Task to carry out:
Scan the material below for "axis", then return each line that contains it.
━━ Record extracts ━━
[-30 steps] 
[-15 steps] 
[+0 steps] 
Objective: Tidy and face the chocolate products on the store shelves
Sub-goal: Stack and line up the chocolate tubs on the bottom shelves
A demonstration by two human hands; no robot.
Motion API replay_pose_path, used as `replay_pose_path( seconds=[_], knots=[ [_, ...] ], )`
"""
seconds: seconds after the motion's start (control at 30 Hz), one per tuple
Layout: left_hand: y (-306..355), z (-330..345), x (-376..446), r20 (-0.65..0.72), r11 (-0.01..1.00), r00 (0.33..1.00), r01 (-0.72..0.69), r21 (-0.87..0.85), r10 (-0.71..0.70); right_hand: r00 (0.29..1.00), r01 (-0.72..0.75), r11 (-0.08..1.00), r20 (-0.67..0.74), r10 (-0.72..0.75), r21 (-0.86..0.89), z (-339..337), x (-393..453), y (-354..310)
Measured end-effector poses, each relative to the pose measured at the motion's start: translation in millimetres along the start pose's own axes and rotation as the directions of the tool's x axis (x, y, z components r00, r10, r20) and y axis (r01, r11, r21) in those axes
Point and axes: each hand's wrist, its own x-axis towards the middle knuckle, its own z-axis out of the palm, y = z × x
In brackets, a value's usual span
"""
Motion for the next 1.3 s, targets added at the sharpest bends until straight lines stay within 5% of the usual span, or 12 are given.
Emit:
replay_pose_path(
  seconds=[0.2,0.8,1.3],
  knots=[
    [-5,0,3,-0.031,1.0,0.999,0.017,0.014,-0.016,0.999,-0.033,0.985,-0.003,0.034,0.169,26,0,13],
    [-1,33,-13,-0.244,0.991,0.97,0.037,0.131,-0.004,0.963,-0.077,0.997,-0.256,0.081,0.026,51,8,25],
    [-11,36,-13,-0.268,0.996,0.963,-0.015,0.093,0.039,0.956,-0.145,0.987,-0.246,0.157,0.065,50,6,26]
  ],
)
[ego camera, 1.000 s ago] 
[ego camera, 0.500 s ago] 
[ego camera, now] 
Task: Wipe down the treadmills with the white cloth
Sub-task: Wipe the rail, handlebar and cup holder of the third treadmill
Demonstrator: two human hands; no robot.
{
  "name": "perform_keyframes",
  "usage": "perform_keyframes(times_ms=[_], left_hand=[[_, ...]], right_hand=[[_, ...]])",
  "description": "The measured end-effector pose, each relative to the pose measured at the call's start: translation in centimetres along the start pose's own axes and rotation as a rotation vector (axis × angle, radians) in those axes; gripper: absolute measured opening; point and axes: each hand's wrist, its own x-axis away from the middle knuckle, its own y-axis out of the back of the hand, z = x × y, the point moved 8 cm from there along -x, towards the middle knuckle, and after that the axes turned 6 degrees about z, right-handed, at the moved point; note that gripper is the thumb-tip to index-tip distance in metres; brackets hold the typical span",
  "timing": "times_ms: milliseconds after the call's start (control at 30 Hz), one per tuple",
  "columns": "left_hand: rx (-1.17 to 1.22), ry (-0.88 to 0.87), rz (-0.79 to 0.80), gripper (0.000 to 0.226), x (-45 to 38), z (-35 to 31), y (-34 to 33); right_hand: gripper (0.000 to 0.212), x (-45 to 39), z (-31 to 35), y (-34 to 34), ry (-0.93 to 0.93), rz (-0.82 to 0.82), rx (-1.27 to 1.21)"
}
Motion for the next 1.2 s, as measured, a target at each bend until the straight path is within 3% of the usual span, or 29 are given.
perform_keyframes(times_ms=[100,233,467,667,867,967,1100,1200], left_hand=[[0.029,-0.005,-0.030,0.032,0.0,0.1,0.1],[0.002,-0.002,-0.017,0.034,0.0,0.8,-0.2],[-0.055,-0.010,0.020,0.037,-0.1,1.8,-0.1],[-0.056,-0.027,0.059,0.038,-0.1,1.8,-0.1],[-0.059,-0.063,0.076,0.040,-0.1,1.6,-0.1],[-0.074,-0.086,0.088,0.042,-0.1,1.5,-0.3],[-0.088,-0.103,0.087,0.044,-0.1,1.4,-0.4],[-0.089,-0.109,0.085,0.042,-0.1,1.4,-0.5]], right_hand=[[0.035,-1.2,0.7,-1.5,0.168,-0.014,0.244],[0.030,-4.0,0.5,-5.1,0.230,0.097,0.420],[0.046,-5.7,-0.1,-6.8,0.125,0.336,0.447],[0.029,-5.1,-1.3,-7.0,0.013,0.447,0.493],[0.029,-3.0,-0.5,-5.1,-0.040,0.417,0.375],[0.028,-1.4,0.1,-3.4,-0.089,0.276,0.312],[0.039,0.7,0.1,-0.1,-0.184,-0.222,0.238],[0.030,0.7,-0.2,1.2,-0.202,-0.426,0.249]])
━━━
Output for this task:
Measured end-effector poses, each relative to the pose measured at the motion's start: translation in millimetres along the start pose's own axes and rotation as the directions of the tool's x axis (x, y, z components r00, r10, r20) and y axis (r01, r11, r21) in those axes
Point and axes: each hand's wrist, its own x-axis towards the middle knuckle, its own z-axis out of the palm, y = z × x
  "description": "The measured end-effector pose, each relative to the pose measured at the call's start: translation in centimetres along the start pose's own axes and rotation as a rotation vector (axis × angle, radians) in those axes; gripper: absolute measured opening; point and axes: each hand's wrist, its own x-axis away from the middle knuckle, its own y-axis out of the back of the hand, z = x × y, the point moved 8 cm from there along -x, towards the middle knuckle, and after that the axes turned 6 degrees about z, right-handed, at the moved point; note that gripper is the thumb-tip to index-tip distance in metres; brackets hold the typical span",

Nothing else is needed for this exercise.